Да, конечно, он за «высшую меру» «вредителям». Но лучше все же оставить «негодяев» на земле… Ну, а сам процесс над ними «поставлен» «замечательно, даже гениально».
Позвольте, о чем речь? — спросит читатель. О премьере спектакля или «о полной гибели всерьез»? Ну разве не звучит плохо скрытая насмешка по поводу шпиономании, столь характерной для сталинского тоталитаризма: «Гуляют люди с бомбами по Лубянской площади с утра до вечера — и никто их не видит!»
Будучи верна себе и своим догматическим установкам, Т. Дубинская стремится сделать все, чтобы дискредитировать Горького не только как писателя, но и как личность: «…Горький понял, принял и не нарушил „правила игры“ на протяжении всего своего сотрудничества со сталинским режимом… Горький находился в подчиненном положении, что давало возможность руководителю государства беззастенчиво использовать его в своих интересах. Горький соглашался „продавать лицо“… И делал это вполне успешно, „ловко играя словами, занимаясь казуистикой“»…
Метафизическое мышление — это оперирование статичными величинами. Ему совершенно чужд историзм как важнейший принцип познания. И абсолютно прав был Вольтер, сказавший: презрение к диалектике не остается безнаказанным.
Только один пример (из целого ряда ему подобных). Т. Дубинская выставляет Ф. Панферова как невинную жертву горьковского сговора со Сталиным в 1934 году. Но как дело обстояло в действительности? В год великого перелома (1929) Сталин в одном из выступлений расхвалил роман «Бруски» за правильное, «партийное» отражение коллективизации. Однако весной 1934 года в расчете на расположение Горького перед съездом писателей Сталин «сдал» своего протеже Горькому, и тот с убийственной убедительностью продемонстрировал чудовищную языковую безвкусицу «Брусков». Дело, однако, этим не кончилось.

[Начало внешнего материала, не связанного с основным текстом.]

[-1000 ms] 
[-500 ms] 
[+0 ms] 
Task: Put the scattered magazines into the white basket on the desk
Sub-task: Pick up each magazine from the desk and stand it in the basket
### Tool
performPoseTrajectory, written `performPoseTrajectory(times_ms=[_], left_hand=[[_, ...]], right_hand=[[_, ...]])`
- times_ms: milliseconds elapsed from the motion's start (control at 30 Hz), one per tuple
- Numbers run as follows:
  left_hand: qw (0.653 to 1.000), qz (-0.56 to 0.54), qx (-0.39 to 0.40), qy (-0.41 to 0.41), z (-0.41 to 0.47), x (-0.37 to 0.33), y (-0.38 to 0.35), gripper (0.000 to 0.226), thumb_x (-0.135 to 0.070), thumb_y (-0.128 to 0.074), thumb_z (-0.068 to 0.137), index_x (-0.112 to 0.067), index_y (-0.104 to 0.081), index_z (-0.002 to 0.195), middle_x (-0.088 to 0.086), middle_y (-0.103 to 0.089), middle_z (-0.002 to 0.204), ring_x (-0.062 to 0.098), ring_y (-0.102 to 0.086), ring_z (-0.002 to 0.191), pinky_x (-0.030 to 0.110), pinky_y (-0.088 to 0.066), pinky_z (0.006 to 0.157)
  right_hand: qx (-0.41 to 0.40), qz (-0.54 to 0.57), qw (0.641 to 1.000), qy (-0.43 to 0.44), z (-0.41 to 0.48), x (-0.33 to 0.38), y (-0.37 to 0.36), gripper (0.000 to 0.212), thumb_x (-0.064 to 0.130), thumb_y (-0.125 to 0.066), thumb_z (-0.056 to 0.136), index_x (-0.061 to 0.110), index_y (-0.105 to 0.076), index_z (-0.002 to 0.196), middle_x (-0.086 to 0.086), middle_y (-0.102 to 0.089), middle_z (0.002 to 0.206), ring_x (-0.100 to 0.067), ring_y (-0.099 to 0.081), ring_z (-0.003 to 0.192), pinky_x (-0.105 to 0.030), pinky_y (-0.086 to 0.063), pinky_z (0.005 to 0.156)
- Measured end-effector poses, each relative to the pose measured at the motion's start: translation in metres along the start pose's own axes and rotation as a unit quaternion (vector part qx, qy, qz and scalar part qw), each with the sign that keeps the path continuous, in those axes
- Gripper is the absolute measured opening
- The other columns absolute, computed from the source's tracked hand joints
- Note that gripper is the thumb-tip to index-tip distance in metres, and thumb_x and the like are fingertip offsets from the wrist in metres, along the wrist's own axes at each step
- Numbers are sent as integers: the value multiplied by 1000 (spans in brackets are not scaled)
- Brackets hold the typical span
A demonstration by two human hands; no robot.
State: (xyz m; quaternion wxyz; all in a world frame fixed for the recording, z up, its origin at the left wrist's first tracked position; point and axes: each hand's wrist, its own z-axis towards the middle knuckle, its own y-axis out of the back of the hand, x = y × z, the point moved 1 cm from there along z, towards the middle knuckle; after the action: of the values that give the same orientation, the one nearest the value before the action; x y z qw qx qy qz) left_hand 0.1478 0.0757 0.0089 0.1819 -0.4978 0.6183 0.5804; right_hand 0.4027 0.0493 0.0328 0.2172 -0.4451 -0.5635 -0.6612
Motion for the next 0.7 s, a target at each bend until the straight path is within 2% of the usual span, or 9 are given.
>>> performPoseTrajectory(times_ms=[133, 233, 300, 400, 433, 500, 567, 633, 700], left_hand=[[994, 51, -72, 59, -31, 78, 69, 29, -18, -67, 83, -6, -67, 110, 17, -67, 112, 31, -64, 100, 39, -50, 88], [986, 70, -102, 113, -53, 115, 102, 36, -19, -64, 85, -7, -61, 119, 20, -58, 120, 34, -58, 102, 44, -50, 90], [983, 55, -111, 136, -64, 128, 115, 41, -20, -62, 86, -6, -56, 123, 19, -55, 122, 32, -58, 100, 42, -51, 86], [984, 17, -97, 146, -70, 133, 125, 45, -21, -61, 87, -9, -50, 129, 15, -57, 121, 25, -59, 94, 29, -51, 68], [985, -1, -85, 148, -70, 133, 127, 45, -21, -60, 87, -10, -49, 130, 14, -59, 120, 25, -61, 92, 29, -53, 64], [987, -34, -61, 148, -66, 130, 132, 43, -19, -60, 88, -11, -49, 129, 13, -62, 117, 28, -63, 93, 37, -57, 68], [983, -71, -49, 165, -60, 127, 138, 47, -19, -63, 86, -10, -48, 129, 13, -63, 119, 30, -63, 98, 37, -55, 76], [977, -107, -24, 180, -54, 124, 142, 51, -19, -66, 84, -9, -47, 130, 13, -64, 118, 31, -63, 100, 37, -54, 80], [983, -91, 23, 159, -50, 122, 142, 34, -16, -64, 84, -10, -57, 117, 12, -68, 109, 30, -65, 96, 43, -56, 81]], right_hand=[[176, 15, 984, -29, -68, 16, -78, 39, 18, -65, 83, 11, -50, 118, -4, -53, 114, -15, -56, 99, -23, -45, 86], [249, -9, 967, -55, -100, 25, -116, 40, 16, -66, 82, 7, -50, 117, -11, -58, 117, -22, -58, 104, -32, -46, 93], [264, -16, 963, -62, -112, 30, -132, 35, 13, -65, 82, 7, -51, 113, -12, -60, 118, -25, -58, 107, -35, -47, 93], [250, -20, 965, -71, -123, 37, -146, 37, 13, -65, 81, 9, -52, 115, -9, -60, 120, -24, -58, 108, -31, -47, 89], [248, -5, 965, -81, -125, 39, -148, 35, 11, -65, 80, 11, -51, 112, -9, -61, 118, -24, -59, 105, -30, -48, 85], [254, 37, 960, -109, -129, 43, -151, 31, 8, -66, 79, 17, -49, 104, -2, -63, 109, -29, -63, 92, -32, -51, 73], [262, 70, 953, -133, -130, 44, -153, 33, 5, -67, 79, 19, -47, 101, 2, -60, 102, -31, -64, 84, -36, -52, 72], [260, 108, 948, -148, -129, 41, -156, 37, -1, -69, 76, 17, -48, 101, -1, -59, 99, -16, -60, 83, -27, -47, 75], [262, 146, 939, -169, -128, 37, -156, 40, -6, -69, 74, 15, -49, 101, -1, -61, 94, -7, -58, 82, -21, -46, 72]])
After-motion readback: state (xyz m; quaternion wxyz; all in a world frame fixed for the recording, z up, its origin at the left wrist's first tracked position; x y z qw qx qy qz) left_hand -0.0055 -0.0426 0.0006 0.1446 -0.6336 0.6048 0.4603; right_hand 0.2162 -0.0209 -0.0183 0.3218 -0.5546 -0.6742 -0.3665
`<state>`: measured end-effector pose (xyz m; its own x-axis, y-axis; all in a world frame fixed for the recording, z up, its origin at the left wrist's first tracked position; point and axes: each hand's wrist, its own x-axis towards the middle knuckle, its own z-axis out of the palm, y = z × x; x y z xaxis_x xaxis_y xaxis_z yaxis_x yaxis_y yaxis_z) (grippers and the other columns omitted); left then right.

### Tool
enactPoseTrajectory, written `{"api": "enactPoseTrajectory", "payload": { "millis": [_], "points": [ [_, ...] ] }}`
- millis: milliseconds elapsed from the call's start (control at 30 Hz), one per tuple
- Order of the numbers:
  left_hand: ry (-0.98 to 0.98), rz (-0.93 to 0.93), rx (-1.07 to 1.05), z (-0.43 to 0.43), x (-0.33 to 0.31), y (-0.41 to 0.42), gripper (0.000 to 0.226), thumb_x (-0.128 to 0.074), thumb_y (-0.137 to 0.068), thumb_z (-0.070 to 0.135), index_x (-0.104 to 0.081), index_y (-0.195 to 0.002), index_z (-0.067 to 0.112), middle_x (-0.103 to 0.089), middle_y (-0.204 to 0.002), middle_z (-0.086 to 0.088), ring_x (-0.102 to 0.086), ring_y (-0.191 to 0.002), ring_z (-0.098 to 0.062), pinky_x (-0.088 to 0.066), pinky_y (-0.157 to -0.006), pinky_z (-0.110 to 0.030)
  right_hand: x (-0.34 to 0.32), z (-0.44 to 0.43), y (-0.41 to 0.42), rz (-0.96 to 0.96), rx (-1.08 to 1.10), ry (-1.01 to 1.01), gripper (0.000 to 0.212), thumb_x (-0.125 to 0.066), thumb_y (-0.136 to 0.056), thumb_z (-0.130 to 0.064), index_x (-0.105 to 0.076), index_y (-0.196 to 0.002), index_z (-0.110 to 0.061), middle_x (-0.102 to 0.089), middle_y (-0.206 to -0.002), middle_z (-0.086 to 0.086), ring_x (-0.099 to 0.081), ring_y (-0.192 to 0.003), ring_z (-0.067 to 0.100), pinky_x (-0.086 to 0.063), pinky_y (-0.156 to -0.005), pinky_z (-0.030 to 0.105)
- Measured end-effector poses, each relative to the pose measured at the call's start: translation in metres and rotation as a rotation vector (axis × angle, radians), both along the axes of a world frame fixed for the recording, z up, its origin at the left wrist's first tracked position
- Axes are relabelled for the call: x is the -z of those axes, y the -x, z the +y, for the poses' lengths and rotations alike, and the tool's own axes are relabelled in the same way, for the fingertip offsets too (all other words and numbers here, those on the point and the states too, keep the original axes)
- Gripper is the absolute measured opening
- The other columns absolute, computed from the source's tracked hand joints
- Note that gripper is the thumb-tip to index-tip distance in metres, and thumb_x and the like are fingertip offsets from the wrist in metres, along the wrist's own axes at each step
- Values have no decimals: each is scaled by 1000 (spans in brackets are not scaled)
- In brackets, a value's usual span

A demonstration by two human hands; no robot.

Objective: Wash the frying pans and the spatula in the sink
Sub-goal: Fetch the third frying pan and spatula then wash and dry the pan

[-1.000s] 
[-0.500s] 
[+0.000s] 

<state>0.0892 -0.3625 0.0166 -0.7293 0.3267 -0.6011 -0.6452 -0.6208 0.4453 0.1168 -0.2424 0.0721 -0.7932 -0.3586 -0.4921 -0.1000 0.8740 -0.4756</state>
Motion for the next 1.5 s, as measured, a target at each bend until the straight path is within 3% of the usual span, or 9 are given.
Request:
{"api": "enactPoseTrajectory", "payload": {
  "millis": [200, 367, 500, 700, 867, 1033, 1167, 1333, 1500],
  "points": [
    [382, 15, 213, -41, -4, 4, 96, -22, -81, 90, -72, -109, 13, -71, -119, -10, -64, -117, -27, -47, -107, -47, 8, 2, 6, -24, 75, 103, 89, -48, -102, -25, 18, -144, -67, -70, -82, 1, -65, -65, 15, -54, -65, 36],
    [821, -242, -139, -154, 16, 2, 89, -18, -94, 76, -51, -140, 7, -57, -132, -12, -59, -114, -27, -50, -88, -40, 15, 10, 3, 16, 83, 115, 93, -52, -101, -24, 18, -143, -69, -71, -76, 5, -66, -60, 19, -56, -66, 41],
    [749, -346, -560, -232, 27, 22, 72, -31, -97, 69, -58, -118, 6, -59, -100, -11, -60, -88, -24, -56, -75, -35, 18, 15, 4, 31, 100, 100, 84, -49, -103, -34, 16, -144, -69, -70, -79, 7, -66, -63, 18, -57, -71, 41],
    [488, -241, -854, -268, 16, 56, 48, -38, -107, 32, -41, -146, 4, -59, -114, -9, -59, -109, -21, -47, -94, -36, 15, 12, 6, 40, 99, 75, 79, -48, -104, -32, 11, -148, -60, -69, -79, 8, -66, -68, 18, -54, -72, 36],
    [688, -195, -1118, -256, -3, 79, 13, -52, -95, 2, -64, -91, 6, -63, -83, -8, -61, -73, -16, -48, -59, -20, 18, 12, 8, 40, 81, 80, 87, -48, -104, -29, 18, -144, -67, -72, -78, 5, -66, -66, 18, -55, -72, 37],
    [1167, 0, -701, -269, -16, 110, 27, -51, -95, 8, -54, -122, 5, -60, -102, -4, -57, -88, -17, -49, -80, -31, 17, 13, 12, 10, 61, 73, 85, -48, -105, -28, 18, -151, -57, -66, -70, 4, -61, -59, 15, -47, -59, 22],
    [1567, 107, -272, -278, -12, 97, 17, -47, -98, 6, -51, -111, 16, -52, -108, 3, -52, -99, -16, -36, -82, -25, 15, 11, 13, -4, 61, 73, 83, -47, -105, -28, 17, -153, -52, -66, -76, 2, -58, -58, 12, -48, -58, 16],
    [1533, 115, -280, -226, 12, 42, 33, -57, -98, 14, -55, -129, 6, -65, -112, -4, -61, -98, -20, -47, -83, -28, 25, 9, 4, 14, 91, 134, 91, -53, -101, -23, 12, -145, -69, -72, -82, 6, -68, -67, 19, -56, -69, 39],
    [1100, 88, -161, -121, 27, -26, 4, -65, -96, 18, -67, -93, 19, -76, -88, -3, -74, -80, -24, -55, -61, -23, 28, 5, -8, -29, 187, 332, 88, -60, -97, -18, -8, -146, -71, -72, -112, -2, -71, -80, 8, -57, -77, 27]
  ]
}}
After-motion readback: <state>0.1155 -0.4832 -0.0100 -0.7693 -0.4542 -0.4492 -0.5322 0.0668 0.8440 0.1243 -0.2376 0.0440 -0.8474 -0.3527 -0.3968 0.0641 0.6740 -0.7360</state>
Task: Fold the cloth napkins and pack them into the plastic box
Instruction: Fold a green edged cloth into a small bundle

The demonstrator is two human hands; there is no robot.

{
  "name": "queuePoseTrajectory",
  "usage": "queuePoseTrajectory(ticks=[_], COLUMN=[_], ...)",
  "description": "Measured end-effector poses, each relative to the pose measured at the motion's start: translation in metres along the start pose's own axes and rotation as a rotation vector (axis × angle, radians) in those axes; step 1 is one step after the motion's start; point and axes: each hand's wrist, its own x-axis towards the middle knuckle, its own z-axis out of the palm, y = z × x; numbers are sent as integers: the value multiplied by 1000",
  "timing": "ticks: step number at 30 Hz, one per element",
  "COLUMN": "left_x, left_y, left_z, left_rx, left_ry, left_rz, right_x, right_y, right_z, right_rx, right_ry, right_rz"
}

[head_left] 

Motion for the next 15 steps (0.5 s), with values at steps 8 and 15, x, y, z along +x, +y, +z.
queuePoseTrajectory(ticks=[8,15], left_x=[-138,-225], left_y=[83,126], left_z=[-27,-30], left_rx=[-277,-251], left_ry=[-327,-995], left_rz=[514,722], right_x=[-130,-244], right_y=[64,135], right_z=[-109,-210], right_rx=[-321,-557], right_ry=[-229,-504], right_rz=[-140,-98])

Съезд прошел не так, как надо, Горький повел себя иначе, чем рассчитывал Сталин. Началась пора конфронтации, прямого наступления Сталина на Горького. И вот третий, финальный этап сюжета «Горький — Сталин — Панферов». Приходится повторить уже приводившиеся мной факты. 28 января 1935 года, аккурат в день открытия VII Всесоюзного съезда Советов, «Правда» публикует «Открытое письмо А. М. Горькому» с резкой критикой общепризнанного литературного лидера. Кто автор? Читатель догадался: Панферов!